Lhe referendum on immigration will not take place. This in no way prevents Emmanuel Macron from pretending to take this flagship promise of the far right seriously. While ensuring that the bill on the same subject, overdue for more than a year, will be debated in the fall, the President of the Republic, in his letter addressed to the leaders of political parties after the “Saint-Denis meetings”affirm that “the question of immigration (…) will be processed (…) through the question of the referendum and possible changes to the Constitution (…) ». Demands put forward by the leaders Les Républicains (LR) and Remblement national (RN), to whom Mr. Macron “ offers to make a proposal (…) in the coming weeks ».
The apparent openness of the head of state to a modification of the Constitution to allow a referendum on immigration was little noted. Such a perspective would be “quick to stir up tensions”noted Marine Tondelier, the leader of the Greens, while François Bayrou warned against “the questions that unleash pions”.

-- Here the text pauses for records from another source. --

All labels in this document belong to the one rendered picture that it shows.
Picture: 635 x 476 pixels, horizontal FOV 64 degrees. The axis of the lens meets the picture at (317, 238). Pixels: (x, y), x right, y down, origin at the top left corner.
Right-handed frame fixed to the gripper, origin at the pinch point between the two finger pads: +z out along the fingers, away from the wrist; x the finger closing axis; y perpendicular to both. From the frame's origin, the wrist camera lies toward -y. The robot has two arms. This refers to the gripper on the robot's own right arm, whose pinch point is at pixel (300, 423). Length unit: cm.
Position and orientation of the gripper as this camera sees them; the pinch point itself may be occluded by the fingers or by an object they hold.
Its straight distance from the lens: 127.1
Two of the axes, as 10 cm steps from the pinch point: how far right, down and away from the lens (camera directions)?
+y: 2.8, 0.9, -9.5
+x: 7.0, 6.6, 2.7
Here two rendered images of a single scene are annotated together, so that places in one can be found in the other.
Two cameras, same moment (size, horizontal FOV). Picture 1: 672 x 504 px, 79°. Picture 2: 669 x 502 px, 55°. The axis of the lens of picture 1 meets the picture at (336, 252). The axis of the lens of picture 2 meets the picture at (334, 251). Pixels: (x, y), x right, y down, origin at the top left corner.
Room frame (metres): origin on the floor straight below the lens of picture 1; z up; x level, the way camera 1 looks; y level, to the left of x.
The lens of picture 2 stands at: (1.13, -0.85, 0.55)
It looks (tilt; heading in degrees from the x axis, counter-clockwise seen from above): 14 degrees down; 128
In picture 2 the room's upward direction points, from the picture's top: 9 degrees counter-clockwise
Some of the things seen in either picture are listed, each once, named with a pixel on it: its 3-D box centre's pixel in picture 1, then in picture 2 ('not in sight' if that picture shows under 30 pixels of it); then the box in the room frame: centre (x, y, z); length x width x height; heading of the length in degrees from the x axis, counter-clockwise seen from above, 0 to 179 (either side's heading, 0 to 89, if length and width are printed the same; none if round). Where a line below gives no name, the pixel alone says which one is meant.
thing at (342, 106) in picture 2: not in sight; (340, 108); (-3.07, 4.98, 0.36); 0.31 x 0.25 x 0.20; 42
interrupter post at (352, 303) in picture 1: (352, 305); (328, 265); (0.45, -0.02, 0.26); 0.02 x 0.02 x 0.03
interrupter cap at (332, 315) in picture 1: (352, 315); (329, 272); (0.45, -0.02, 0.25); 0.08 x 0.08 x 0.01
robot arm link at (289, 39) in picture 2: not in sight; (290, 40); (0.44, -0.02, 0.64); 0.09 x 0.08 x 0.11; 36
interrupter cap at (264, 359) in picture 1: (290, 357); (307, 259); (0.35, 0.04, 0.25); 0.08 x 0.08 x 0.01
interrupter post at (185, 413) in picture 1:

At first glance, the affair seems like a pure political tactic. While he seeks to negotiate a compromise with the right on his bogged-down bill on immigration, the President of the Republic pretends to be interested in her demand for a referendum to, ultimately, trap her by demonstrating his impossibility. Immigration, a subject excluded from the scope of Article 11 of the Constitution on referendums, could only be introduced through a revision of the Basic Law. Mission almost impossible, since the revision project would have to be voted on in identical terms by the Senate, dominated by the right, and the National embly, where the executive does not have a majority. Such a revision is therefore no more feasible than those which aim to include climate protection or the right to voluntary termination of pregnancy in the Constitution, promised in vain by the Head of State.
Mr. Macron is not, far from it, the first President of the Republic to stir up disputes over immigration to divide his adversaries. François Mitterrand has continued to wave the red flag of foreigners voting in local elections to excite the National Front and weaken the right. Nicolas Sarkozy ped in a few months from“selected immigration” to the“national identity” in the run-up to the 2012 presidential election. Moreover, would we have ped twenty-nine laws on immigration since 1980 if the subject was not conducive to posturing and political manipulation? As for the referendum, it was used to break political deadlocks throughout the Ve Republic.